Tuesday, January 7, 2025

Why Are So Many Domestic Box Office Hits Doing So "Poorly" Overseas?

Variety recently published an article noting that a good many recent cinematic hits in North America have underperformed in the international market. It seems to me that the observation is valid (especially when we remember that in cases the underperformance is only relative, the international earnings of the Beetlejuice sequel or Wicked only appearing low relative to their North American success) the analysis, if quite rightly acknowledging the declining access Hollywood enjoys to the hugely important Chinese market (and the Russian market too), and in a cursory way too the reality that there are other film industries out there competing with them for the international audience in a way that they aren't for the North American filmgoer, suffers from the deficiencies one would expect of what is so much an "Establishment" publication in movieland, having about it a great whiff of entitlement that reminds one of just how much Hollywood takes the international audience for granted. For that reason I think it worth raising the following three factors plausibly at work in this situation, the first at best partially acknowledged in the article, the latter two not acknowledged at all.

1. Some genres "travel better" than others. The most obvious case is the big sci-fi action films and animated family spectacles. Entirely consistent with the pattern the examples of the type that did well in North America did well overseas. The year's biggest live-action hit, Deadpool & Wolverine, picked up $700 million internationally atop its $600 million domestic gross--while Dune Part 2, Godzilla, Gladiator 2, Venom 3 and Alien: Romulus considerably bettered their domestic performance in the international market. So did it go with films like Inside Out 2, which broke the billion-dollar barrier internationally (on top of making over $600 million in North America), all as Despicable Me 4 and Moana 2 (and on a lesser scale, Kung Fu Panda 4) have similarly done well by this measure. However, the absolute top ranks of the North American charts this year have been a little thinner on really big action movies this year than usual. The result has been that the kinds of movies that don't travel as well have been more than usually well-represented here--as with those top ten hits Wicked, which in contrast with some musicals that do well globally didn't have a built-in global audience (compare it with the ABBA-based Mama Mia, which did over three-quarters of its business internationally), and the more than usually quirky comedy Beetlejuice 2, a sequel to a movie that, if a good solid hit in North America, made barely any money internationally.

2. Hollywood's unhingedly relentless exploitation of any and every franchise it can get its hands on is far along a path of diminishing returns, working with ever-older, more obscure, less promising material. Consider how this year saw sequels to Beetlejuice, Twister and Gladiator, all of them original films made 36, 28 and 24 years ago, respectively, with none of these films having been structured in such a way that anyone but a studio executive could say "This story must continue!"--with obvious implications for the interest of the public in a follow-up.

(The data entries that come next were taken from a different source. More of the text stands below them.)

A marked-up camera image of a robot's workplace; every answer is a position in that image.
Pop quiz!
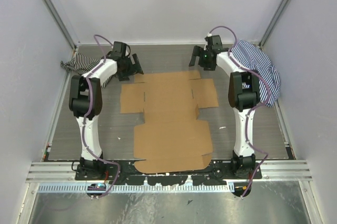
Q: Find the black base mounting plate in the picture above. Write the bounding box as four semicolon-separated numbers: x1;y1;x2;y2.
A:
71;159;253;186

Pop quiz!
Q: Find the aluminium frame post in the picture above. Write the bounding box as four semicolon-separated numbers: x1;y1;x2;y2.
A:
42;0;77;50
259;0;291;48

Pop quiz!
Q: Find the brown cardboard box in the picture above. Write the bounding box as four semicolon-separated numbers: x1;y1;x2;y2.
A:
120;70;219;165

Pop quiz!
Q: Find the aluminium front rail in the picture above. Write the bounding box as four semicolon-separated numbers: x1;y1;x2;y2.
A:
26;159;312;182

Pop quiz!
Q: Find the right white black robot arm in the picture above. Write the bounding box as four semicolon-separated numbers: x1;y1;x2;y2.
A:
189;34;260;179

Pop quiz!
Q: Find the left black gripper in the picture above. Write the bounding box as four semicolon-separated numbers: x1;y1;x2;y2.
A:
117;54;143;82

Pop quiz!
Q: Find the black white striped cloth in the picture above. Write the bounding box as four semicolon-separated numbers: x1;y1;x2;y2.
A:
60;53;101;75

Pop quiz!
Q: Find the blue white striped cloth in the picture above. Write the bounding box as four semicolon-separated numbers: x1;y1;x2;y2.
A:
232;40;281;107

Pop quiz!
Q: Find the right aluminium frame post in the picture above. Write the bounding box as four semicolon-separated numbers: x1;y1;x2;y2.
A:
259;0;291;48

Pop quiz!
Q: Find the left aluminium frame post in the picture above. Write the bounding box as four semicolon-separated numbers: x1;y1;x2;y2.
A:
42;0;77;50

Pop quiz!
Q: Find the slotted grey cable duct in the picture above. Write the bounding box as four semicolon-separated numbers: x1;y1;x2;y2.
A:
37;182;234;194

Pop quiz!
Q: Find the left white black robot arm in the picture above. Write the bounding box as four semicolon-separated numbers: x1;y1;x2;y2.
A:
69;42;143;180

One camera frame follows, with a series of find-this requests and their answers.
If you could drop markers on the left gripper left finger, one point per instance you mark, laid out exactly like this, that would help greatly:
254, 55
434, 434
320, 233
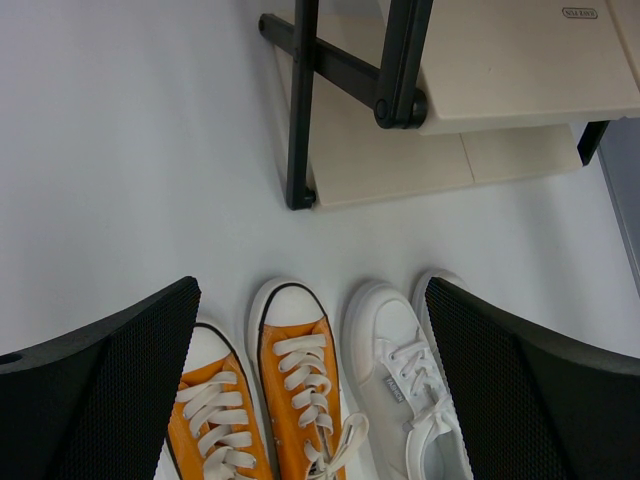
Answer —
95, 403

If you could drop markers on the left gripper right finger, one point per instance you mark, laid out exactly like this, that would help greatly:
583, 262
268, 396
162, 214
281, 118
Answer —
533, 403

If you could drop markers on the white sneaker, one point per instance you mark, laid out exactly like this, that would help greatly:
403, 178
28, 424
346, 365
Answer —
395, 375
430, 280

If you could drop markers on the beige black shoe shelf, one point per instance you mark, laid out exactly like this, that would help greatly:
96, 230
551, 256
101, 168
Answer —
439, 95

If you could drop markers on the left orange canvas sneaker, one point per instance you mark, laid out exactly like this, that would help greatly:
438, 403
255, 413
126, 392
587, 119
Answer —
213, 431

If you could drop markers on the orange canvas sneaker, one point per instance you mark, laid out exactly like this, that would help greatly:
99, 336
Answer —
292, 348
213, 431

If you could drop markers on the right orange canvas sneaker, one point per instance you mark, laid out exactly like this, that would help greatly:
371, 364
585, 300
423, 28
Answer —
292, 348

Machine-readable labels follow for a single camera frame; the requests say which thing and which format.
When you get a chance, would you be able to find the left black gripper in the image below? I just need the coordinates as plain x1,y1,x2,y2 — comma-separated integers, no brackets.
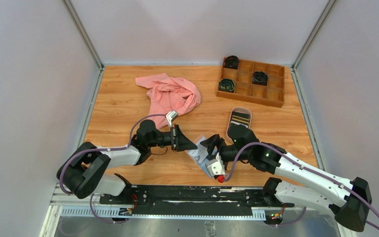
147,124,197,153

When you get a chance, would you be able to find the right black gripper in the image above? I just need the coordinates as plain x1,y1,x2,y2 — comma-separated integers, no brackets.
199,134,251,164

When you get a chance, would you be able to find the silver diamond VIP card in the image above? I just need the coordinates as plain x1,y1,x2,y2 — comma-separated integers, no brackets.
187,139,208,164

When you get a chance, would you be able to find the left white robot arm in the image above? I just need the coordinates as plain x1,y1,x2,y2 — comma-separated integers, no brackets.
56,119,197,204

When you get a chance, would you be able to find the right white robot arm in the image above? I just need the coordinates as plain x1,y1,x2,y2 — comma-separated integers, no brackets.
200,124,372,232

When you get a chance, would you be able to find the black striped card in tray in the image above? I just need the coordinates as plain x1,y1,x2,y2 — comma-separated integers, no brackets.
229,112,251,128

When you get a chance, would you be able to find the pink oval card tray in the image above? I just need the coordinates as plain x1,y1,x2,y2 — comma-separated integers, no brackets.
226,107,252,139

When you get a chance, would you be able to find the pink cloth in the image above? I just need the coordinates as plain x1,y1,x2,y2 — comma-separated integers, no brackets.
135,73,201,129

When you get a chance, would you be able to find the black coil bottom left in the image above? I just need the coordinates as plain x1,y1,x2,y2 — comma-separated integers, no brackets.
218,78,235,93

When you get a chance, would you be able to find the black coil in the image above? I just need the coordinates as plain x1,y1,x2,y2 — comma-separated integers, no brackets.
252,71,269,86
223,55,240,70
218,78,235,93

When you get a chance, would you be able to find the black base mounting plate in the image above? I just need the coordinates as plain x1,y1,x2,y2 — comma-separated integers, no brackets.
97,185,293,221

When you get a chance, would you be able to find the wooden compartment tray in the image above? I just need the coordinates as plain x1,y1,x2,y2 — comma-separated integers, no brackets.
216,58,285,108

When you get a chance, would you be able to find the black coil middle right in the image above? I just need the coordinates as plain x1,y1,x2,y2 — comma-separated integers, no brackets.
252,71,269,86

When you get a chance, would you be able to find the black coil top left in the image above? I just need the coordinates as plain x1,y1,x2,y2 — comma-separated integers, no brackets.
223,55,240,70

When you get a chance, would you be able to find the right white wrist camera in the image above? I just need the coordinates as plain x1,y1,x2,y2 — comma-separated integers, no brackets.
205,153,226,177

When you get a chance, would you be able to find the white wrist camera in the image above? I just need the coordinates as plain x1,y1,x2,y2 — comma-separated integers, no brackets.
205,153,226,177
165,110,179,128

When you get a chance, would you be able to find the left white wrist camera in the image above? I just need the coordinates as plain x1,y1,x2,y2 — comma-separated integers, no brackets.
165,110,179,128

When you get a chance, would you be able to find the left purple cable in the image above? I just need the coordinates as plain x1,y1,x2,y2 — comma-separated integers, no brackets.
58,114,167,224

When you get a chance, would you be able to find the purple cable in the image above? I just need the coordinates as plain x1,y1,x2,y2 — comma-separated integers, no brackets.
58,114,167,224
217,142,379,237

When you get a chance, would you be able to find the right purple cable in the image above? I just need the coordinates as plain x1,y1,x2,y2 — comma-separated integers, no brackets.
217,142,379,237

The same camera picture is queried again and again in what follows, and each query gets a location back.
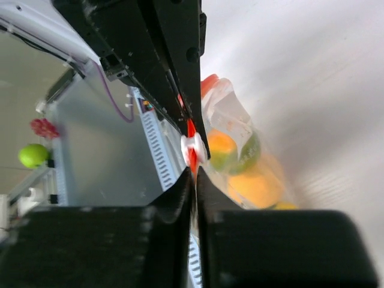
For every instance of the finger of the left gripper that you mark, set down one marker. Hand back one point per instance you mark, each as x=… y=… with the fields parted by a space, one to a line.
x=177 y=30
x=116 y=31

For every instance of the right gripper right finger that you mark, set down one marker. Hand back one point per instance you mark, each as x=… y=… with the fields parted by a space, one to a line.
x=283 y=248

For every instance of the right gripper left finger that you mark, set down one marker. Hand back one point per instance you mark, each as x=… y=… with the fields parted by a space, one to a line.
x=90 y=246

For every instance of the clear orange zip top bag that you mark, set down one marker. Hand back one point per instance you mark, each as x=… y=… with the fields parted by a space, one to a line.
x=222 y=110

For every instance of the orange fruit with leaf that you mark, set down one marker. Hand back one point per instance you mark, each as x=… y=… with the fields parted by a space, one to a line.
x=255 y=190

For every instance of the yellow green mango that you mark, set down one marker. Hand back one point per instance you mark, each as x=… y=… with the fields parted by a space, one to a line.
x=226 y=157

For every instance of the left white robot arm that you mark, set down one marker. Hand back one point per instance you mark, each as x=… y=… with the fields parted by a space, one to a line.
x=40 y=21

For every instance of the red grape bunch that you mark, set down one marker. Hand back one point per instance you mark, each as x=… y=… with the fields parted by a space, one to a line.
x=44 y=128

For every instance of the green apple in background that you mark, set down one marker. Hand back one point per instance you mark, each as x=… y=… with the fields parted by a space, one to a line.
x=33 y=155

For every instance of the white slotted cable duct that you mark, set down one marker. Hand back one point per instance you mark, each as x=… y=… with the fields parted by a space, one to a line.
x=168 y=164

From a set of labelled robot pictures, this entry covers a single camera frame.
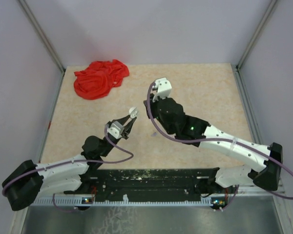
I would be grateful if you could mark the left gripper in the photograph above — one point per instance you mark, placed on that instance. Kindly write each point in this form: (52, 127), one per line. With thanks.
(127, 127)

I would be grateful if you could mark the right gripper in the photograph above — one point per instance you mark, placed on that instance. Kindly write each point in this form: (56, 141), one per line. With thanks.
(152, 103)

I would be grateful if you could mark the white earbud case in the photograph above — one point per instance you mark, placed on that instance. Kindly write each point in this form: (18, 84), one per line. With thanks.
(133, 112)

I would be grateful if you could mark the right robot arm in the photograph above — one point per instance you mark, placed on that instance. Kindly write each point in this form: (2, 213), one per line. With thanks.
(261, 163)

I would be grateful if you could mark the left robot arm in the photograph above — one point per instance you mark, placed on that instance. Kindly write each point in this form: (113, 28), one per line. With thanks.
(30, 180)

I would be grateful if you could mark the red cloth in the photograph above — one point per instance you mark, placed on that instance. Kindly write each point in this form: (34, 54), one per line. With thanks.
(97, 80)

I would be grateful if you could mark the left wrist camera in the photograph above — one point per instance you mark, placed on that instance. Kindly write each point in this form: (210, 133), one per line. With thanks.
(115, 131)

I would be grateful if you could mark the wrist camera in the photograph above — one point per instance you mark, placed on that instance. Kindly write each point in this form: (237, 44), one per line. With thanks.
(115, 131)
(162, 88)

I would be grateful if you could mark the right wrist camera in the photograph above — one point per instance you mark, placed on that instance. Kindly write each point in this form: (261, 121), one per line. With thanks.
(162, 88)

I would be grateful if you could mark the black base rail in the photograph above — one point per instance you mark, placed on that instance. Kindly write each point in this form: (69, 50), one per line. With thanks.
(150, 185)

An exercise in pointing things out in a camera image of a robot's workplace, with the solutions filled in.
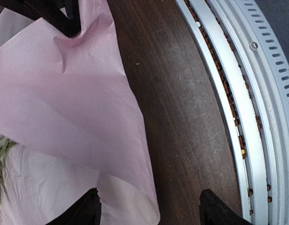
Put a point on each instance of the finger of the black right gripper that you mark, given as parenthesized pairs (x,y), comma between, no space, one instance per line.
(64,15)

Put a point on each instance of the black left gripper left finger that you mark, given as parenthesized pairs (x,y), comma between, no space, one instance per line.
(87,210)

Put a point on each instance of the aluminium front rail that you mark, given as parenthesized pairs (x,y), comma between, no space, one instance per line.
(250,75)

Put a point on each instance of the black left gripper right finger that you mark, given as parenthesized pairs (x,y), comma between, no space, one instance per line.
(213,211)

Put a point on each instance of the pink wrapping paper sheet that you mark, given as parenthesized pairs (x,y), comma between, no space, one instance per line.
(67,104)

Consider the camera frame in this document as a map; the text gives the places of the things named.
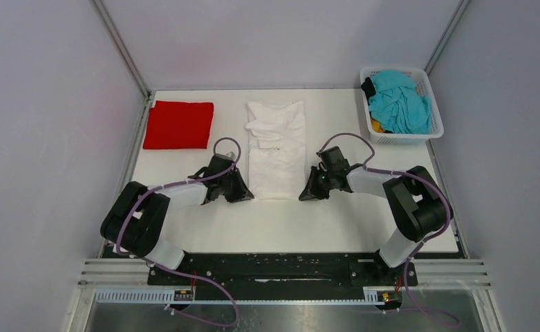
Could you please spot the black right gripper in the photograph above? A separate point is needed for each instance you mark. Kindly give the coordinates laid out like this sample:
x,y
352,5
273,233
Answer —
x,y
312,192

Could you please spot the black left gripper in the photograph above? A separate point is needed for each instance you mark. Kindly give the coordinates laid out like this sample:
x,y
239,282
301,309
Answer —
x,y
242,192

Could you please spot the white t shirt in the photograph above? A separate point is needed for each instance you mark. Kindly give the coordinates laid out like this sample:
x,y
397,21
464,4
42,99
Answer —
x,y
277,150

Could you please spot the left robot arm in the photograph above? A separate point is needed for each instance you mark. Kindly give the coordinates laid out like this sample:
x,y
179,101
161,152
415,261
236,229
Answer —
x,y
135,221

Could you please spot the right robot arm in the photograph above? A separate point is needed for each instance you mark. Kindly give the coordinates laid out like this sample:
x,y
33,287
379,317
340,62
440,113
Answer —
x,y
419,209

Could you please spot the yellow garment in basket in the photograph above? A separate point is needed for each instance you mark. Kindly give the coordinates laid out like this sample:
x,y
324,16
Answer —
x,y
376,126

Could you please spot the folded red t shirt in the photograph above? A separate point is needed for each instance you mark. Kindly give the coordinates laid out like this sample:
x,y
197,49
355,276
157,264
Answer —
x,y
178,125

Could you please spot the black garment in basket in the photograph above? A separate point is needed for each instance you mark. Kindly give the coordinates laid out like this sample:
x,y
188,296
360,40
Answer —
x,y
368,88

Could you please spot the turquoise t shirt in basket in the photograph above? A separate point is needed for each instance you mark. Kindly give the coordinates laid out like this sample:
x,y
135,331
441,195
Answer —
x,y
397,106

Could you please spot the white plastic laundry basket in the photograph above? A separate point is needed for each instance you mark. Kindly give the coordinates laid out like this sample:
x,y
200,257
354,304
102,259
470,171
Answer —
x,y
424,89

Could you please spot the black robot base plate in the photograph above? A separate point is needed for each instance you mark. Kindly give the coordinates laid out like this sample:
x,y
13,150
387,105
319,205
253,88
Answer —
x,y
297,276

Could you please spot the aluminium frame rail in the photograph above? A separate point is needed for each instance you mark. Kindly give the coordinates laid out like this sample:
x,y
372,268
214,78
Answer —
x,y
119,44

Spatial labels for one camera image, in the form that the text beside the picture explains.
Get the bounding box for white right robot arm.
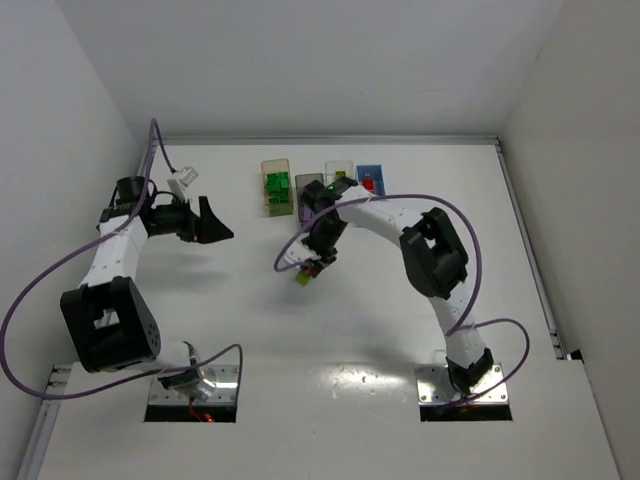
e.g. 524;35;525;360
288;177;493;397

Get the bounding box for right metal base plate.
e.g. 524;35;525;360
415;361;510;407

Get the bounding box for red green lego stack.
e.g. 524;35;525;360
295;265;322;286

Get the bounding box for metal base plate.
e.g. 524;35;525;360
415;361;510;407
148;364;242;407

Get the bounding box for orange translucent bin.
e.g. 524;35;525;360
261;158;294;217

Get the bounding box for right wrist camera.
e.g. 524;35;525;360
283;240;320;266

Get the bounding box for grey translucent bin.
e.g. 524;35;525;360
294;172;325;226

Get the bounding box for clear plastic bin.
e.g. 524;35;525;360
324;160;355;184

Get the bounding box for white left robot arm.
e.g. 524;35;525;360
60;176;234;391

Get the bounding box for blue plastic bin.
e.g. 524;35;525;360
356;164;386;196

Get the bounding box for green square lego brick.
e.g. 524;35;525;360
264;172;290;205

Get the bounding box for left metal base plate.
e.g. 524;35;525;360
148;364;242;407

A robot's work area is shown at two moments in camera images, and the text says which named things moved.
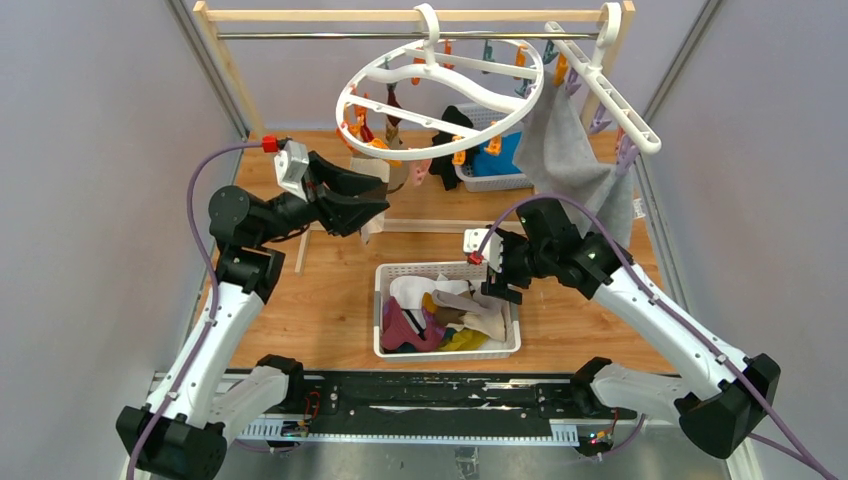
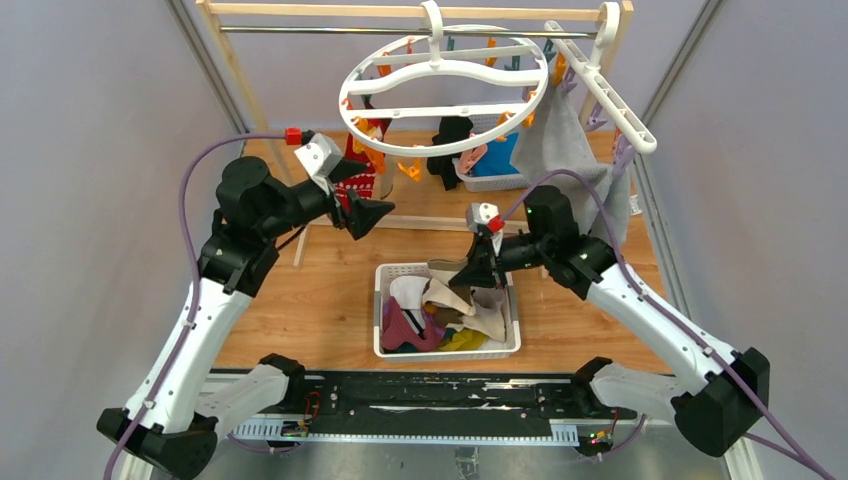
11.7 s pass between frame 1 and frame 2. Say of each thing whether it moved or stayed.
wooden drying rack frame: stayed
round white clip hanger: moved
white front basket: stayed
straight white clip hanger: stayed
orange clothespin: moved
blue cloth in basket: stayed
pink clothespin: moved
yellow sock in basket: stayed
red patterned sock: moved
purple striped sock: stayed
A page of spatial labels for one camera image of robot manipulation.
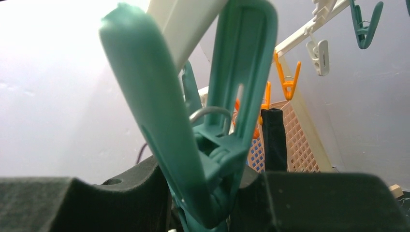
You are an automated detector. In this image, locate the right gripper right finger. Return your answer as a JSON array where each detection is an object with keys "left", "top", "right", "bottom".
[{"left": 230, "top": 172, "right": 410, "bottom": 232}]

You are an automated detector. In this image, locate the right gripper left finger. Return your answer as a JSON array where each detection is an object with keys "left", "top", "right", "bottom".
[{"left": 0, "top": 157, "right": 171, "bottom": 232}]

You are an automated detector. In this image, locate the black sock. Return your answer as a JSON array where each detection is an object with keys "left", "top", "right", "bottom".
[{"left": 261, "top": 108, "right": 288, "bottom": 172}]

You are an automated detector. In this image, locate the white round clip hanger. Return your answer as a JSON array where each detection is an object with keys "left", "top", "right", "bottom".
[{"left": 147, "top": 0, "right": 350, "bottom": 71}]

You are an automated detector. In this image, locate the peach file organizer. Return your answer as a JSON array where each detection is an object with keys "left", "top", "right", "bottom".
[{"left": 247, "top": 100, "right": 321, "bottom": 174}]

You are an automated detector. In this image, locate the teal clothes clip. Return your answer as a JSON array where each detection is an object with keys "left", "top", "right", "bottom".
[
  {"left": 349, "top": 0, "right": 384, "bottom": 50},
  {"left": 99, "top": 0, "right": 278, "bottom": 232}
]

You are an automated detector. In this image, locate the orange clothes clip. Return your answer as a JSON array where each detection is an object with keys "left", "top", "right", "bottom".
[{"left": 273, "top": 50, "right": 301, "bottom": 101}]

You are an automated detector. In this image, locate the white clothes clip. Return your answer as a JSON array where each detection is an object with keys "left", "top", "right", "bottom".
[{"left": 306, "top": 32, "right": 330, "bottom": 76}]

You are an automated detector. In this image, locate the wooden hanging rack frame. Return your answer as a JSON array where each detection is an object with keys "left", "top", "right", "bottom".
[{"left": 291, "top": 60, "right": 410, "bottom": 191}]

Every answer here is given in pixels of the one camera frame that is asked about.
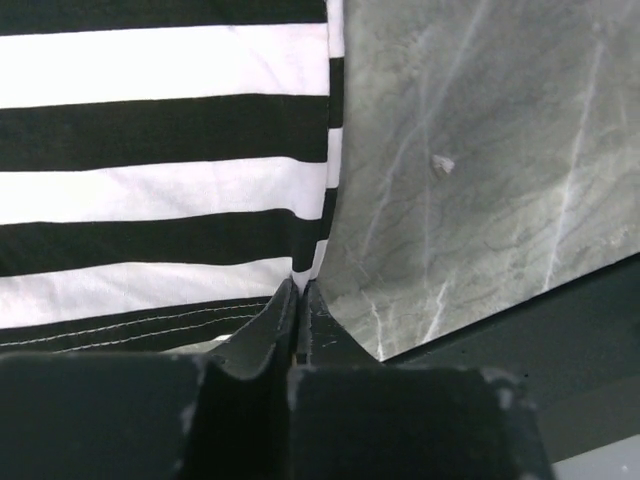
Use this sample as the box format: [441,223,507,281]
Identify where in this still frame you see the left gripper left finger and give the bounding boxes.
[1,280,298,479]

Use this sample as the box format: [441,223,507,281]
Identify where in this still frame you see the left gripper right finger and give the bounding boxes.
[287,283,553,479]

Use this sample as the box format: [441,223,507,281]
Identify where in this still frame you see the black white striped tank top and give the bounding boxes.
[1,1,345,353]

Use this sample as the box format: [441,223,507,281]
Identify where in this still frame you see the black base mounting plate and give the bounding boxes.
[387,255,639,462]

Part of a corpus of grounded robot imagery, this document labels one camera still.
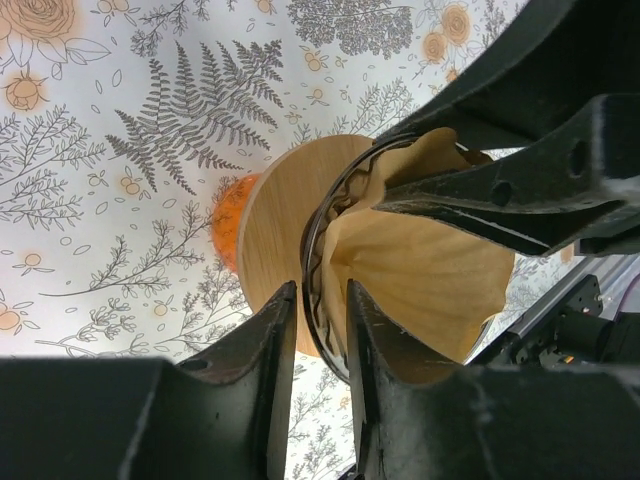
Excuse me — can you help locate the bamboo ring dripper stand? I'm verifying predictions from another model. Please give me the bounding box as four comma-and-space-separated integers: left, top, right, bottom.
236, 133, 381, 358

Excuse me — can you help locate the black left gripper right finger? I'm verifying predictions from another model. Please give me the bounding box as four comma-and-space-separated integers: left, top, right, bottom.
347, 282, 639, 479

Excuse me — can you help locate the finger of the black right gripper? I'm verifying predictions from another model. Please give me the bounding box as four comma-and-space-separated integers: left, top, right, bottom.
377, 94, 639, 256
378, 0, 639, 149

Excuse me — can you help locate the brown paper coffee filter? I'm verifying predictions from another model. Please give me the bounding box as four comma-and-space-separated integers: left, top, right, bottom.
321, 127, 515, 363

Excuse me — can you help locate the ribbed glass coffee dripper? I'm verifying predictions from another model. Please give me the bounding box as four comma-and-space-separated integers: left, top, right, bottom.
300, 132, 504, 382

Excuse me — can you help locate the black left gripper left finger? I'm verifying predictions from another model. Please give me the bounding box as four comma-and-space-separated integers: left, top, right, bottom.
1, 282, 297, 479

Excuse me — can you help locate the floral patterned table mat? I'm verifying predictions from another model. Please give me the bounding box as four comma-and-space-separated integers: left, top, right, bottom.
1, 1, 523, 361

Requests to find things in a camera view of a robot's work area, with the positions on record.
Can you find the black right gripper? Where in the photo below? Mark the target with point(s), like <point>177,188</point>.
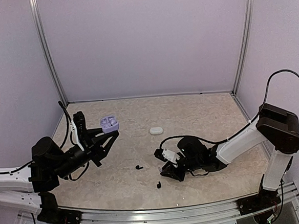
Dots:
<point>175,174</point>

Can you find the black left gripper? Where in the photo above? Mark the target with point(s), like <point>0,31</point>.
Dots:
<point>91,146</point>

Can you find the purple earbud charging case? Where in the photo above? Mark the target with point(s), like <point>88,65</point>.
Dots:
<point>105,124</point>

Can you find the white earbud charging case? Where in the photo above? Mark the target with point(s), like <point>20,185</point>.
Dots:
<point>156,130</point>

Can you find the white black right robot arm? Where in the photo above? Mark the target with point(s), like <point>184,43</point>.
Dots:
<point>275,125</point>

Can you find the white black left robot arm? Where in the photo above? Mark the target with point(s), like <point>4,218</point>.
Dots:
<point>30,186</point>

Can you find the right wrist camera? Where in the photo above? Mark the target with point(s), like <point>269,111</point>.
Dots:
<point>166,155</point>

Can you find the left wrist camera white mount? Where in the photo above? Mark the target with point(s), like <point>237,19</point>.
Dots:
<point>76,136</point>

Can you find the aluminium front rail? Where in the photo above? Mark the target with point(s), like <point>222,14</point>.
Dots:
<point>219,212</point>

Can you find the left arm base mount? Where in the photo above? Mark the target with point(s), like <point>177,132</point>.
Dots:
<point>53,214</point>

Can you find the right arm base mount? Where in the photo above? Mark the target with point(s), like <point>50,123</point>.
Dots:
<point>260,201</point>

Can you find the aluminium corner post right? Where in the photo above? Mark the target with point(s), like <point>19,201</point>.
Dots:
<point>244,46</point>

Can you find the aluminium corner post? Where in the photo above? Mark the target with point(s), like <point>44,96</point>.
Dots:
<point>46,51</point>
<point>244,46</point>

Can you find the aluminium corner post left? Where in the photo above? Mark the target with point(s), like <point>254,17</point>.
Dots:
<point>46,51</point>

In spite of that Beetlejuice was a robust performer in North America--but not internationally, where the original didn't make so much of a splash. Meanwhile Twisters was even less promising material internationally (and even as domestic hits go, far from being as successful as the original, such that there has been a fair amount of politicized spin on the part of the media), and Gladiator 2, when compared with the real terms gross of the original or the expectations for a reasonable return on a $250 million+ production, the movie has not been all that might have been hoped for anywhere. Thus has it also gone with, for example, Ghostbusters and Mad Max's further milking of their old franchises.

3. If the more publicly available data about international filmgoing is more limited and fragmentary than that for North America, there are still signs of the contraction and fickleness seen in North America being evident there as well. In North America, pre-Great Recession, Americans "went to the movies" 4-5 times a year, and still 3-4 times a year in the decade after. By contrast in 2022, 2023 and 2024 they went about twice a year--while elsewhere moviegoing had less way to fall. (The average in Germany and Japan was closer to one trip a year than two even before the pandemic.) At the same time it is plausible that just like Americans international audiences are getting tired of seeing the same genres and franchises and material generally over and over again, so that not only is the overall market shrinking, but something a little more idiosyncratic and more deeply appealing is required to bring them to theaters. As we saw last year, just as the Super Mario Bros., Barbie, Oppenheimer, Five Nights at Freddy's brought out filmgoers in North America while the superhero movies (Captain Marvel 2, Aquaman 2, The Flash) and the spy-fi (Indiana Jones, Mission: Impossible) and much else supposedly reliable material disappointed, so did it go across the world (with, indeed, the international success of the weighty and unconventional Oppenheimer especially striking). Alas, the idea that Hollywood may have to get a little more creative, dialing back on the "tentpoles" as it makes smaller bets on smaller projects with a narrower but deeper appeal, is not one that it wants to hear--and thus one its courtiers are disinclined to acknowledge, especially as we head into a 2025 with a release slate in line with "business as usual," and thus very likely to put their preferred way of doing business to a severe test.